While Chari, who has studied and interacted musically with Wynton Marsalis, is trying to steer the artiste to India and “play under his leadership”, Riff is ready to jazz with the duo when the collaboration clicks into gear. Upcoming trumpeter Roy Hargrove, unearthed by Marsalis himself, is another name on the India swing roll.

“Also John Lee, who used to play bass with Dizzy Gillespie and now directs the Alumni Band, has spoken to me and said they want to make music in India. Ditto with the Dynasty, which is still keeping the Charles Mingus music alive and Monk Junior,” disclosed Pamela.

With a career in radio spanning over two decades and now celebrating her fifth year as programme director and an on-air personality for Riff, Pamela is also scouting around for Indian jazz and blues musicians who could be featured on the channel. “All I need are CDs and we will evaluate those, besides looking at potential for hooking them up with US jazz artistes,” she smiled.

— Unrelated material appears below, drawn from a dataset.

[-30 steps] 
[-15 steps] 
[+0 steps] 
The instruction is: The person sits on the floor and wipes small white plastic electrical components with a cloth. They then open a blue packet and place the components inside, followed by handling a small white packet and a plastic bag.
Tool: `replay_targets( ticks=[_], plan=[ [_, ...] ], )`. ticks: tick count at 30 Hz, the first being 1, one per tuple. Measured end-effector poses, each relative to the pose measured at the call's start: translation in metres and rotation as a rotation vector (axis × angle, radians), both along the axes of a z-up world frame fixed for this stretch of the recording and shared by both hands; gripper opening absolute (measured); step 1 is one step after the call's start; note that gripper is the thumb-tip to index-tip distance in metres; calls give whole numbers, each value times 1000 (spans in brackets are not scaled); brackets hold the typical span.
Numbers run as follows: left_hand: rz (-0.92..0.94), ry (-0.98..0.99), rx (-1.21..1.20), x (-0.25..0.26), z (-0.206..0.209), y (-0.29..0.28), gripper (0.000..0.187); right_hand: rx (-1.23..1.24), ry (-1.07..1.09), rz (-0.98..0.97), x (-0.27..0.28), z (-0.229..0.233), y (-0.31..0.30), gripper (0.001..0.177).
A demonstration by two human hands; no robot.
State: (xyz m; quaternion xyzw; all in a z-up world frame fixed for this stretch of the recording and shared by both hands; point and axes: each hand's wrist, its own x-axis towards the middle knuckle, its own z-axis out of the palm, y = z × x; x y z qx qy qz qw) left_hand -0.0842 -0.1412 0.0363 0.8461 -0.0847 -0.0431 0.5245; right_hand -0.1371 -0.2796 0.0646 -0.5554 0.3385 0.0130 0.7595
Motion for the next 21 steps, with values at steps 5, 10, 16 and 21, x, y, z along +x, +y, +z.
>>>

Riff is readying a one-hour “blues special” programme to be aired on Indian prime time, while a fusion window is also being eyed. On a weeklong India trek stopping at Bangalore, Calcutta, Chennai and Mumbai with the WorldSpace Chari shows, Pamela hopes to pick up threads to help her stitch together more programming for India.

Once back at the network’s Georgia Avenue, Silver Spring studio on August 29, Pamela, responsible for creating the sound and feel of Riff (“I’m a one-woman army really, with just part-time jockeys helping out”, she says) hopes to turn to her dad again.

William Hall, young-at-heart at 80 and possessing “some of the finest records of jazz classics”, calls himself ‘Dr Jazz’ on radio, and helps daughter Pamela out with a “hugely popular” show, lending his priceless collection to the WorldSpace archives.

Pamela is passionate about jazz and a warehouse of information on the music, its performers and the entire sub-culture that the genre has created around itself.

“I owe a lot of that passion to my parents who played jazz in the house all the time and even travelled from Baltimore to New York to catch all the greats on 52nd Street, including Ella Fitzgerald and Frank Sinatra,” she declared.

Riff brings America’s indigenous jazz music to a global audience, presenting legends like Miles Davis and Count Basie, alongside today’s artistes like Arturo Sandoval, Diana Krall and Joe Sample to another generation. It also blends the ever-widening range of international jazz players like Antonio Carlos Jobim, Ruben Gonzales and Cesaria Evora.